Kasukuwere part of sinking Genesis ship

YOUTH Development, Indigenisation and Empowerment minister Saviour Kasukuwere was still a significant shareholder in the ill-fated Genesis Investment Bank shortly before its demise three weeks ago, despite his earlier claims he had exited the bank way before its closure, businessdigest can reveal.
Documents seen by businessdigest show that Kasukuwere owned 13,88% in Genesis through various investment vehicles as recently as May 8, barely three weeks before the bank was forced to surrender its licence after failing to meet the US$10 million minimum capital requirement set for merchant banks by the Reserve Bank.
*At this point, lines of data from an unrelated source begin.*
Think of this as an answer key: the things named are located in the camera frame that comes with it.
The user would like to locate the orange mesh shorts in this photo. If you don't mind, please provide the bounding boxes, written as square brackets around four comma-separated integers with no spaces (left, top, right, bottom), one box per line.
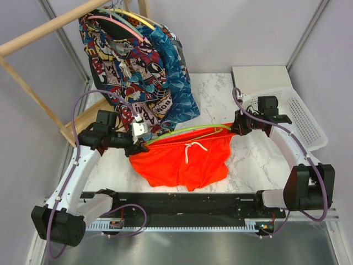
[129,123,235,192]

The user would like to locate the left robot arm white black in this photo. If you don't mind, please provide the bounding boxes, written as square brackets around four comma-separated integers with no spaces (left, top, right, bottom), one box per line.
[31,110,149,247]

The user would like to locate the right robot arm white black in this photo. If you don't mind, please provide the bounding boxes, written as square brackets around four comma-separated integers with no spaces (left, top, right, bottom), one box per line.
[231,95,335,218]

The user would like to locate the blue leaf print shorts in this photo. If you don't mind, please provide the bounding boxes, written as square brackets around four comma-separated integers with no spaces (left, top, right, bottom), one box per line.
[150,25,200,129]

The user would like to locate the comic print shorts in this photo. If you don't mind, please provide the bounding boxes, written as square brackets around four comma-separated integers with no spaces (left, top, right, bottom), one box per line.
[78,9,173,137]

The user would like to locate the pink clothes hanger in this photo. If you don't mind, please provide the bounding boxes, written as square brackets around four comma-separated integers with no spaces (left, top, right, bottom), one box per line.
[87,15,144,42]

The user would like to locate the mint green clothes hanger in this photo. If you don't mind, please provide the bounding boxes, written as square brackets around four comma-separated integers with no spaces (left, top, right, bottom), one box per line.
[97,7,143,38]

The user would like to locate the yellow clothes hanger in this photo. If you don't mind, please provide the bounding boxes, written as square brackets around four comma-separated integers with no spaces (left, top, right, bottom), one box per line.
[109,8,162,30]

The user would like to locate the grey flat box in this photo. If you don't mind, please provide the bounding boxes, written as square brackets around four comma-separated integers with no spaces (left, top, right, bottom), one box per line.
[232,66,292,93]

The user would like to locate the white plastic basket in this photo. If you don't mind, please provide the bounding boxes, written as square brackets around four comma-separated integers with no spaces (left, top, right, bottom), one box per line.
[249,87,328,152]

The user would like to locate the wooden clothes rack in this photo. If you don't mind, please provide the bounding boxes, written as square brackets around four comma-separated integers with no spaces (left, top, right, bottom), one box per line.
[0,0,151,147]

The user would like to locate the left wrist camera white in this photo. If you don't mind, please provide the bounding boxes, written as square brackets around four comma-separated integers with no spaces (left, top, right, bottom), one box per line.
[131,115,152,144]

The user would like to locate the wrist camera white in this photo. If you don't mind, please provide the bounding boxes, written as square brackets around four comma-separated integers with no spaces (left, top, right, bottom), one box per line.
[238,94,252,109]
[131,115,152,144]

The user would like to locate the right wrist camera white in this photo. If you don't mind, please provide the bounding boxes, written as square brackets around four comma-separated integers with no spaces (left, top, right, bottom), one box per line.
[238,94,252,109]

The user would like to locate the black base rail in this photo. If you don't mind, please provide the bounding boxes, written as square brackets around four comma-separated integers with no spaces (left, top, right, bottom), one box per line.
[81,189,286,225]

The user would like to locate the white slotted cable duct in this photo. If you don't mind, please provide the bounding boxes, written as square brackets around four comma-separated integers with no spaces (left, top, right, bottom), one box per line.
[85,218,279,232]

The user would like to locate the aluminium frame profile right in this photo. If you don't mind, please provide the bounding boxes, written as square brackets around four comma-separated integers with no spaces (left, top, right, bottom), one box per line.
[286,0,331,73]

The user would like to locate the aluminium frame profile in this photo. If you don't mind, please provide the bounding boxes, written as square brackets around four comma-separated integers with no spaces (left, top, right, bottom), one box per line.
[286,0,331,73]
[37,0,90,84]

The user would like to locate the aluminium frame profile left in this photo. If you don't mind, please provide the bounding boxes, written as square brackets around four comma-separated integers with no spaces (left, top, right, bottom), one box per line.
[37,0,90,84]

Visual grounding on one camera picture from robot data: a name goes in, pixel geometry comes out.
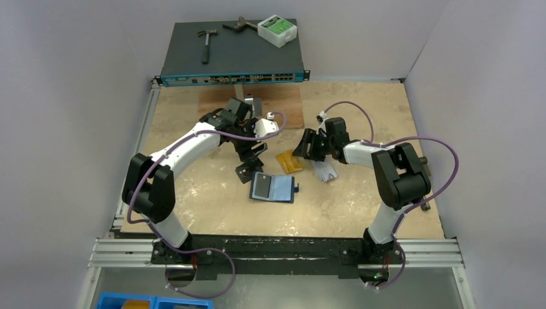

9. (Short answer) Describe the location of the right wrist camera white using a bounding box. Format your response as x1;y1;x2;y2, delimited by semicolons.
316;111;328;136

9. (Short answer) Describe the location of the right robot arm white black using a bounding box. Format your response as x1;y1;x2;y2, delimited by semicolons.
292;117;431;262

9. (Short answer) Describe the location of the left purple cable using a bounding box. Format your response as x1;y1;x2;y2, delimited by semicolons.
126;111;287;257

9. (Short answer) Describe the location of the black credit card stack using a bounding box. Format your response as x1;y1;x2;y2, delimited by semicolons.
235;166;263;183

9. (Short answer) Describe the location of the dark metal tool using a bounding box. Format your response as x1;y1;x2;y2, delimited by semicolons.
222;16;258;33

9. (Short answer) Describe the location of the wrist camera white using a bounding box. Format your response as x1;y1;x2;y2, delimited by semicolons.
254;112;279;138
316;111;328;136

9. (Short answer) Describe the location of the small black hammer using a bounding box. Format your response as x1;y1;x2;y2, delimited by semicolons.
198;29;218;64

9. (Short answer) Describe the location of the single black credit card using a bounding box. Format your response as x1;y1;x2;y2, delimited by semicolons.
252;173;272;200

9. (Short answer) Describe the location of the blue leather card holder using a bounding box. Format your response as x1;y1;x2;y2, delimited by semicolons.
249;172;299;203

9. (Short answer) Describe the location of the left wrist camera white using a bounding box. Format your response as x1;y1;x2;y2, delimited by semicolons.
254;112;279;138

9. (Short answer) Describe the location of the metal stand bracket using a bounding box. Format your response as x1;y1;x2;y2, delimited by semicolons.
234;84;263;117

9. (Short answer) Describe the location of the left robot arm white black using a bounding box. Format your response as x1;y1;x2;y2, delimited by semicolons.
121;98;282;263

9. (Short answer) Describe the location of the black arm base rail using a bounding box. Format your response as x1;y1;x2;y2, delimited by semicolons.
151;234;405;283

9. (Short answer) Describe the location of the metal door handle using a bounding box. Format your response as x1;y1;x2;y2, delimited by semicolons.
419;156;431;212

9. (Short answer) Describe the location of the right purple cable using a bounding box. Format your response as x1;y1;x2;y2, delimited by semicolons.
317;100;462;239

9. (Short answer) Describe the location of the aluminium frame rail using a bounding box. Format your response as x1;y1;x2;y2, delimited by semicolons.
88;239;465;268

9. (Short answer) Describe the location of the blue network switch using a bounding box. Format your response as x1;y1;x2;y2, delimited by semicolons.
155;21;310;87

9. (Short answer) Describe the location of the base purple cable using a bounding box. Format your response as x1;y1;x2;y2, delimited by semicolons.
164;247;237;300

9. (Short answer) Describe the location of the white green electrical box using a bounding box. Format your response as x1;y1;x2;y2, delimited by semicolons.
257;15;297;48

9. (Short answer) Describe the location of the blue plastic bin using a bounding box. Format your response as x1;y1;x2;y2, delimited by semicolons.
95;292;214;309

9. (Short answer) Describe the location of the brown wooden board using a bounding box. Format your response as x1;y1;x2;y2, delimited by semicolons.
196;84;305;129

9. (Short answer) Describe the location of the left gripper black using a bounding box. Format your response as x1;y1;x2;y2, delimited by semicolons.
231;118;267;162

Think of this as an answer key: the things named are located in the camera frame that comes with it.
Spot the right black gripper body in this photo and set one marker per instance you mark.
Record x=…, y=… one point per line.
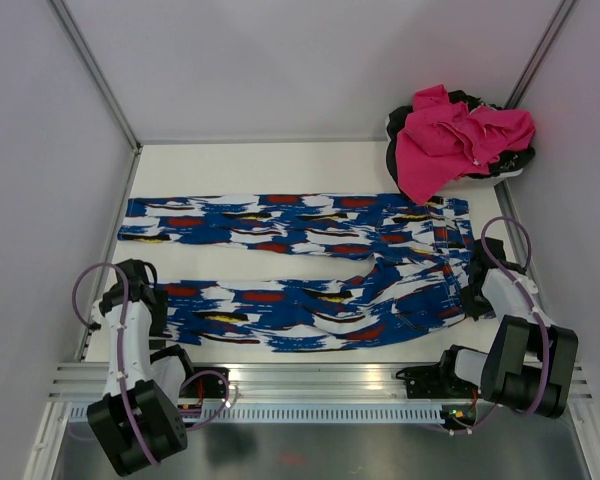
x=474, y=302

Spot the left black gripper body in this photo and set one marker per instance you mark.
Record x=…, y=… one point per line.
x=159, y=312

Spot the blue white patterned trousers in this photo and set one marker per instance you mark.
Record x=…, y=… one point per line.
x=290, y=273

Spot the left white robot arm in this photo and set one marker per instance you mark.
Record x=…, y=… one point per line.
x=137, y=422

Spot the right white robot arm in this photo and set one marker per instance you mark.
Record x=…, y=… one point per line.
x=530, y=363

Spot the pink trousers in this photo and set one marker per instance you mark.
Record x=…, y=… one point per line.
x=441, y=141

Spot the black garment pile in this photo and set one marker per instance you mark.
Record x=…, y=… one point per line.
x=509, y=163

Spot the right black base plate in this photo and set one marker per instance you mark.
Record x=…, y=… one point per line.
x=434, y=382

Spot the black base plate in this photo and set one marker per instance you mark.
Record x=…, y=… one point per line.
x=434, y=382
x=206, y=383

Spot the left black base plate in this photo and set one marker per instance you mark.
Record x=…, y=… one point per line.
x=206, y=383

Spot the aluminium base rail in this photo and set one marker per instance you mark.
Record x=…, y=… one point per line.
x=262, y=382

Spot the white slotted cable duct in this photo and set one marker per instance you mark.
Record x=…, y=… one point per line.
x=271, y=413

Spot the left aluminium frame post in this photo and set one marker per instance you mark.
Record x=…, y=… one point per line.
x=81, y=47

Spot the aluminium frame post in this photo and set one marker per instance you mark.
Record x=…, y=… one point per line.
x=81, y=47
x=550, y=35

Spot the right aluminium frame post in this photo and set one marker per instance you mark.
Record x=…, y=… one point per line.
x=550, y=35

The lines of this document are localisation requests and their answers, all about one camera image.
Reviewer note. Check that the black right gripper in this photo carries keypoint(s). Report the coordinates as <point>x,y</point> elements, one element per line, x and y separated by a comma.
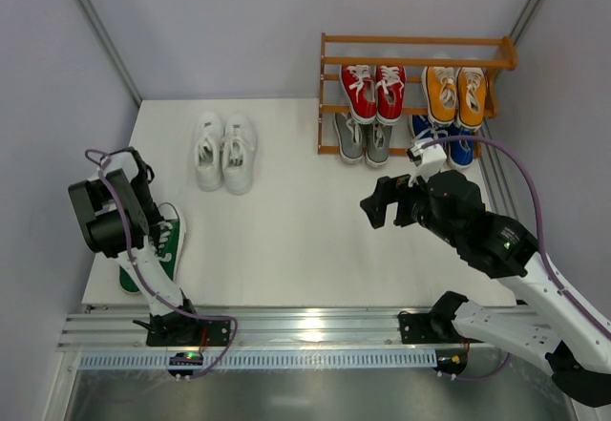
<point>401,199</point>

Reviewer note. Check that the grey canvas sneaker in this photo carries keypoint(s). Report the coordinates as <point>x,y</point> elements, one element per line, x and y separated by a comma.
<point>378,145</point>
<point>350,137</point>

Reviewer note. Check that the blue canvas sneaker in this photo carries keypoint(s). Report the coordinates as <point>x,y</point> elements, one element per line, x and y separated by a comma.
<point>422,129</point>
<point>461,151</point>

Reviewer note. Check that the red canvas sneaker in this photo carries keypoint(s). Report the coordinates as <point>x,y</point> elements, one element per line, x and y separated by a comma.
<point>359,89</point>
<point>390,82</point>

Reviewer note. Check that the orange canvas sneaker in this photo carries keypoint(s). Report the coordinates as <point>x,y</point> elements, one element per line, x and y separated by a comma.
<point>472,90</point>
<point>440,92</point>

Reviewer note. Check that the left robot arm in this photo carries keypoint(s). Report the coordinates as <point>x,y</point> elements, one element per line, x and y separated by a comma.
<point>118,218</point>

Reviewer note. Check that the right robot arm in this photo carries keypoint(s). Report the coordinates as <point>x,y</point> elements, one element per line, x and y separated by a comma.
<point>568,347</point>

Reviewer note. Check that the wooden shoe shelf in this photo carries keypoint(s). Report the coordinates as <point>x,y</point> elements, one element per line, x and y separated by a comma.
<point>505,58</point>

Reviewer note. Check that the white leather sneaker right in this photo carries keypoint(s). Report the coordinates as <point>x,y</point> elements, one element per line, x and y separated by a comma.
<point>239,149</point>

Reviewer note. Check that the white leather sneaker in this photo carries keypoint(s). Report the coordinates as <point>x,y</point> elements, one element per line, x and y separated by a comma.
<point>207,151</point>
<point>239,149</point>

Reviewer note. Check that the right controller board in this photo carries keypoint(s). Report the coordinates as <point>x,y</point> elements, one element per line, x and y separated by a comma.
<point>451,364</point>

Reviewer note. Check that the controller board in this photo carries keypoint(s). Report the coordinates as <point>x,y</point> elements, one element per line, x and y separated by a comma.
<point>185,364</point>
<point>451,364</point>

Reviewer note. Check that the white leather sneaker left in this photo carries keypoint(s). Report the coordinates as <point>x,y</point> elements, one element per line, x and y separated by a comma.
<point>207,151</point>

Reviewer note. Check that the green canvas sneaker right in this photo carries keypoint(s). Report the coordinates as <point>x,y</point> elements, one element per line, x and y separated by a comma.
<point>168,238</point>

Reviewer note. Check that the left controller board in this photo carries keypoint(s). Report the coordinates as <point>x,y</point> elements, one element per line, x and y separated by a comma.
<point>185,364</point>

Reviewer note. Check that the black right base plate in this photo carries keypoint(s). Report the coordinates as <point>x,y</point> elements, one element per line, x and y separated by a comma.
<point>428,328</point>

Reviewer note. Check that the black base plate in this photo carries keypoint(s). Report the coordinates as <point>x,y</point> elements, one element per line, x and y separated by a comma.
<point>215,330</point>
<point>428,328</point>

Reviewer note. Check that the slotted grey cable duct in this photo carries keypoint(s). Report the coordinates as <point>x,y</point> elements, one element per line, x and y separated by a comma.
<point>268,359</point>

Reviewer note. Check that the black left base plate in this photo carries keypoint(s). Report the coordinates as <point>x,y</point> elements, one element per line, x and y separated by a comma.
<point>215,330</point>

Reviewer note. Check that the aluminium mounting rail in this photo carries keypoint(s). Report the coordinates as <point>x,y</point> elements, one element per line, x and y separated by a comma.
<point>111,327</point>

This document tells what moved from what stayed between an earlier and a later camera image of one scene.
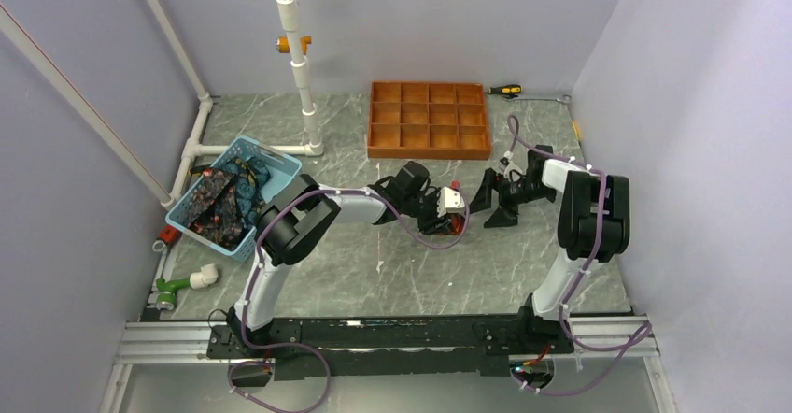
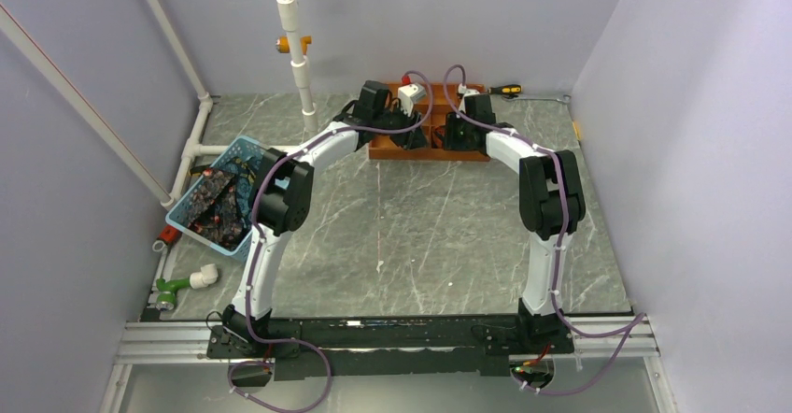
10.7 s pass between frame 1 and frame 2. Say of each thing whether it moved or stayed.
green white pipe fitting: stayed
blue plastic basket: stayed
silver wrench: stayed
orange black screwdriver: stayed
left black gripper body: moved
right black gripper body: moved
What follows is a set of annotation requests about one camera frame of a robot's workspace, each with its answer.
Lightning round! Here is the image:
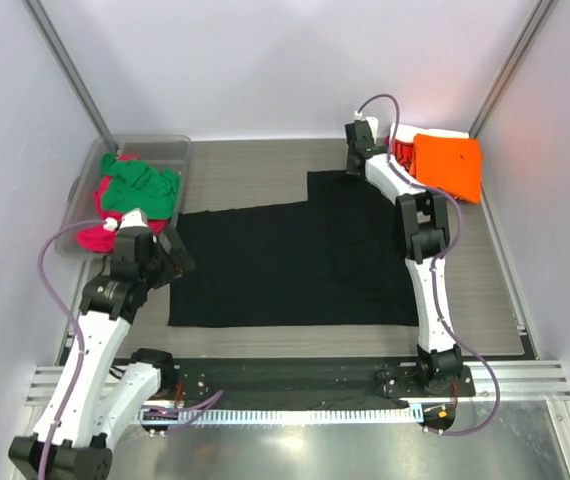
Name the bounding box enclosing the black t-shirt blue logo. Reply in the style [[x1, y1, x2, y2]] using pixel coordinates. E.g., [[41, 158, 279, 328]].
[[168, 171, 418, 328]]

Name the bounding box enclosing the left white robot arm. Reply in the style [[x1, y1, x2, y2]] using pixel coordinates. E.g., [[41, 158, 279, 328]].
[[8, 208, 195, 479]]

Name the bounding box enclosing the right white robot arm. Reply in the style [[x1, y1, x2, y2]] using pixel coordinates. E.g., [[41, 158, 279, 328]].
[[345, 112, 475, 397]]

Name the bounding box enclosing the red white folded t-shirt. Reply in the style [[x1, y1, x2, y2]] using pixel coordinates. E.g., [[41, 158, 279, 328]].
[[385, 123, 470, 173]]

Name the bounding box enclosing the pink t-shirt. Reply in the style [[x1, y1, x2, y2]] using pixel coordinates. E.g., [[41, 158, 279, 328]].
[[76, 154, 173, 254]]

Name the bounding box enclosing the green t-shirt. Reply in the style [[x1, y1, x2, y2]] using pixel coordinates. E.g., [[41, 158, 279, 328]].
[[98, 153, 181, 220]]

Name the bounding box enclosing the orange folded t-shirt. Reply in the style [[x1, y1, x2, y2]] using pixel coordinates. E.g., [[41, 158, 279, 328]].
[[410, 134, 483, 204]]

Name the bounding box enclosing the clear plastic bin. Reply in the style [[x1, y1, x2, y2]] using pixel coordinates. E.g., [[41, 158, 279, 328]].
[[54, 133, 193, 258]]

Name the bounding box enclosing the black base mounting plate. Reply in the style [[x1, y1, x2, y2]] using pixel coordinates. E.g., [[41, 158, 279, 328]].
[[174, 357, 476, 402]]

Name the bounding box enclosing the slotted white cable duct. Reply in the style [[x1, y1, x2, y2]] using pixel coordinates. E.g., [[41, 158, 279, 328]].
[[135, 404, 424, 428]]

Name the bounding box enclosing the right aluminium frame post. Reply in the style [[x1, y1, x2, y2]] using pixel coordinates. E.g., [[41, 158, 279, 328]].
[[469, 0, 559, 138]]

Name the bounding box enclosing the aluminium frame post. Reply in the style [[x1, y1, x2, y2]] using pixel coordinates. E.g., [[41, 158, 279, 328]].
[[469, 0, 559, 138], [23, 0, 118, 152]]

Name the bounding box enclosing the aluminium extrusion rail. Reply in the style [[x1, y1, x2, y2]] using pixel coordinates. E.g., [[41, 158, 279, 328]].
[[25, 360, 570, 407]]

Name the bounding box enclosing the left aluminium frame post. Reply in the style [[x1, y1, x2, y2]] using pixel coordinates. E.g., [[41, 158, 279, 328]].
[[23, 0, 118, 152]]

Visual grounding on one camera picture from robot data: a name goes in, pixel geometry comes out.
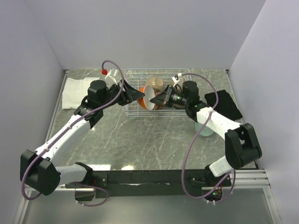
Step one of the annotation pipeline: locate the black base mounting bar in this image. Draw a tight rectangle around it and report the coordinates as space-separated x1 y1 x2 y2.
65 169 225 199

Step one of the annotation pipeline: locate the red floral bowl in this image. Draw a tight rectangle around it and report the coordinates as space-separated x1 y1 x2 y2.
154 92 165 110

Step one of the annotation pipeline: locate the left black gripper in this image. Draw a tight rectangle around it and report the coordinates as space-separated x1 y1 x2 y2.
99 78 144 109

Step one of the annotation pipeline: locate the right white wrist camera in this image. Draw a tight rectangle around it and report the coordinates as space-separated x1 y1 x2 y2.
171 73 185 87

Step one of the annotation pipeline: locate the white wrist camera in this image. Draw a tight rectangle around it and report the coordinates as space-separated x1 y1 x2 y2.
171 73 185 87
101 68 118 85

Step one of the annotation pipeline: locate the aluminium frame rail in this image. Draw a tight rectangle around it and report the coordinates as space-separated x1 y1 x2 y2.
227 69 282 224

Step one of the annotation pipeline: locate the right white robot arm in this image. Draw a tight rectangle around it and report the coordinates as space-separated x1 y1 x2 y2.
150 81 262 186

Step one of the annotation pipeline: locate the light blue ribbed bowl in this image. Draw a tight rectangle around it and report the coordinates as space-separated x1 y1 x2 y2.
194 122 214 138

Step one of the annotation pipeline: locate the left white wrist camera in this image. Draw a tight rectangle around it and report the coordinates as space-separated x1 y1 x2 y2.
101 68 118 85

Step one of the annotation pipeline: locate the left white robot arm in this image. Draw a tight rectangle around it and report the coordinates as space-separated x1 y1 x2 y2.
20 79 145 196

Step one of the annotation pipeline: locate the black folded cloth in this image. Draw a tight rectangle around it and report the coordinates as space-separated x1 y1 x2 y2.
215 90 243 121

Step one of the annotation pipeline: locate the white wire dish rack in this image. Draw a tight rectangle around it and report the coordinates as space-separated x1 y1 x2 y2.
123 68 191 118

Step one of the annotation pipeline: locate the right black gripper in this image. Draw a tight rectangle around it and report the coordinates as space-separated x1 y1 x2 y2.
151 85 189 108

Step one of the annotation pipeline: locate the white folded cloth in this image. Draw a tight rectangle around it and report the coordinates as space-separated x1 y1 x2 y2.
62 77 100 109

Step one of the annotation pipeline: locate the black patterned bowl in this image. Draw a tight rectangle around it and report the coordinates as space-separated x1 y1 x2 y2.
173 104 185 110

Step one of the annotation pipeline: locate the plain beige bowl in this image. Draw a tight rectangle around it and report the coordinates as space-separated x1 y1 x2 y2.
169 78 186 89

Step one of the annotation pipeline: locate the beige floral bowl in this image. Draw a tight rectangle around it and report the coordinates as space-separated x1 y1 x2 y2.
146 77 164 92

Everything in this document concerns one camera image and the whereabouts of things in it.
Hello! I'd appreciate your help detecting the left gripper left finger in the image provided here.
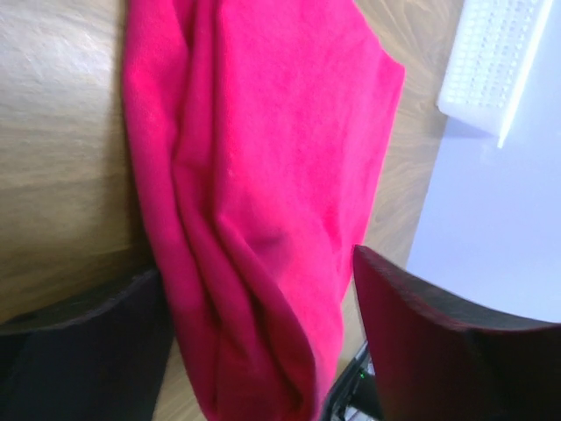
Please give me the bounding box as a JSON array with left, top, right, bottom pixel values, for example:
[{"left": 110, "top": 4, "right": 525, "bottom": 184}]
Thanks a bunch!
[{"left": 1, "top": 268, "right": 174, "bottom": 421}]

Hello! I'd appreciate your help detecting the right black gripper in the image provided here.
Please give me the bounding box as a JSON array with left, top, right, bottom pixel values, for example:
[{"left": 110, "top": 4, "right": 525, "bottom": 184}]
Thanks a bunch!
[{"left": 319, "top": 341, "right": 384, "bottom": 421}]

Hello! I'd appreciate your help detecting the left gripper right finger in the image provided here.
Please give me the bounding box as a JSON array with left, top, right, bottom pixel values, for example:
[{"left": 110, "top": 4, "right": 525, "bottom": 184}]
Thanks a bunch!
[{"left": 353, "top": 246, "right": 560, "bottom": 420}]

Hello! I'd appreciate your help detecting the crimson t shirt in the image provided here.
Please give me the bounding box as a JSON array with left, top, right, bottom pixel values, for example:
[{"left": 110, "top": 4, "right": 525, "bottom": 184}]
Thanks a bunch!
[{"left": 123, "top": 1, "right": 405, "bottom": 420}]

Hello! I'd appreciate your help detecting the white plastic basket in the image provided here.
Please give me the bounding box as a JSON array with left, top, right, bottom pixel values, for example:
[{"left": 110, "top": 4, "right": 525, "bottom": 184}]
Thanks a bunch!
[{"left": 437, "top": 0, "right": 553, "bottom": 147}]

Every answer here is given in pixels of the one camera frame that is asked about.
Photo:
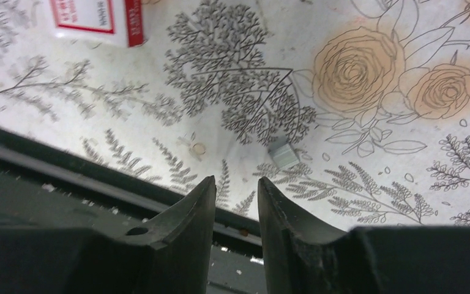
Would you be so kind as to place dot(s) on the floral patterned table mat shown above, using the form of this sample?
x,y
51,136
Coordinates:
x,y
373,96

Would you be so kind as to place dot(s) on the small grey staple strip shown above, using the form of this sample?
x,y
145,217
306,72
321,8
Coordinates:
x,y
283,155

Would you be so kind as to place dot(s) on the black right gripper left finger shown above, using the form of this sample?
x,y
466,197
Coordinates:
x,y
56,244

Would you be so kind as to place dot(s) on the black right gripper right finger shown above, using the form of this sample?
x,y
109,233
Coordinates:
x,y
303,254

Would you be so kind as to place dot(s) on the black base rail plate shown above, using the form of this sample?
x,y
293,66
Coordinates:
x,y
43,185

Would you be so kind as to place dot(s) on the red white staple box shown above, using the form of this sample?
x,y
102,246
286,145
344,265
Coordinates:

The documents show that Kasukuwere’s shareholding was spread through various nominee companies, including Tabco Investments (4,25%), Larium Investments (1,8%), Shearox Investments (1,8%), Vilkriss Investments (1,67%), Designated Investments (2,81%), Harnicot Investments (1,55%), Continental Securities (1,55%) Rentus Enterprises (Pokestow) (1,02%) and Vilcerst Investments (0,75%).
The shareholding structure, compiled as at 31 March 2012,  had not changed as at 8 May 2012, documents show. Genesis is the only bank to have failed to raise additional capital, after having tried to court more than 20 potential investment partners. Analysts say Kasukuwere’s presence in the bank may have been a big liability towards trying to lure potential investors. Kasukuwere has been on a rampage, forcing foreign companies, including banks, to surrender 51% of their equity to local investors.
However, when contacted for comment last week, he claimed he no longer had anything to do with the closed bank.
“As a matter of fact, I sold out my shareholding in the bank a long time ago. I am no longer a shareholder and if you check the Genesis board I have no representation,” Kasukuwere said.
However, documents show Kasukuwere was a shareholder just before Genesis, controlled by ZimRe Holdings which had 69,41%, was closed.
His known investment vehicle, Migdale Investments, is listed as beneficial shareholder for the various stakes, amounting to 13,88%.
Kasukuwere, one of President Robert Mugabe’s point men in the heightening threats to seize foreign-owned banks under the pretext of indigenisation, is leading failed bankers who want a chance to revive their fortunes through expropriation.
Kasukuwere’s right hand man David Chapfika, National Indigenisation and Economic Empowerment Board (NIEEB) chair, also presided over the collapse of a bank. Wilson Gwatiringa, NIEEB also has a chequered banking past. He was a top executive at the defunct Universal Merchant Bank where Chapfika was. — Staff Writer.